> _WHAT THE TASK REQUIRES_
What you return must be the lines of the data that hold the word "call".

___ AVAILABLE DATA ___

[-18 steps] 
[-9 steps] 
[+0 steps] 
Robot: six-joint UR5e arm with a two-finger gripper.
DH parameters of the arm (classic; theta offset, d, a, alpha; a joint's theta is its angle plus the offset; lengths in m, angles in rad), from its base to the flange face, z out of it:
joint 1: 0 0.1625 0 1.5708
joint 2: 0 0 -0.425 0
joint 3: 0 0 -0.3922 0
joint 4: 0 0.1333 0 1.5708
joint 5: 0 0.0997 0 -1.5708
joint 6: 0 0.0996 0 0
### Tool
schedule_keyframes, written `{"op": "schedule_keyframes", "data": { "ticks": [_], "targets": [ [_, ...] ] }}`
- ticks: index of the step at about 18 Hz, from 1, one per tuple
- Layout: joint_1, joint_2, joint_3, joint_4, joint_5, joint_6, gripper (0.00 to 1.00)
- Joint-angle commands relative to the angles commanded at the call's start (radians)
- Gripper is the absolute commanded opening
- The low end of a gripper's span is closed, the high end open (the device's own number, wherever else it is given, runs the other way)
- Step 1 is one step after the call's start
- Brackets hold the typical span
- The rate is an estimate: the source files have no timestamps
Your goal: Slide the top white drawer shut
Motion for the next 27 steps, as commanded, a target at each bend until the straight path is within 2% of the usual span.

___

> _THE ANSWER_
- Joint-angle commands relative to the angles commanded at the call's start (radians)
- Step 1 is one step after the call's start

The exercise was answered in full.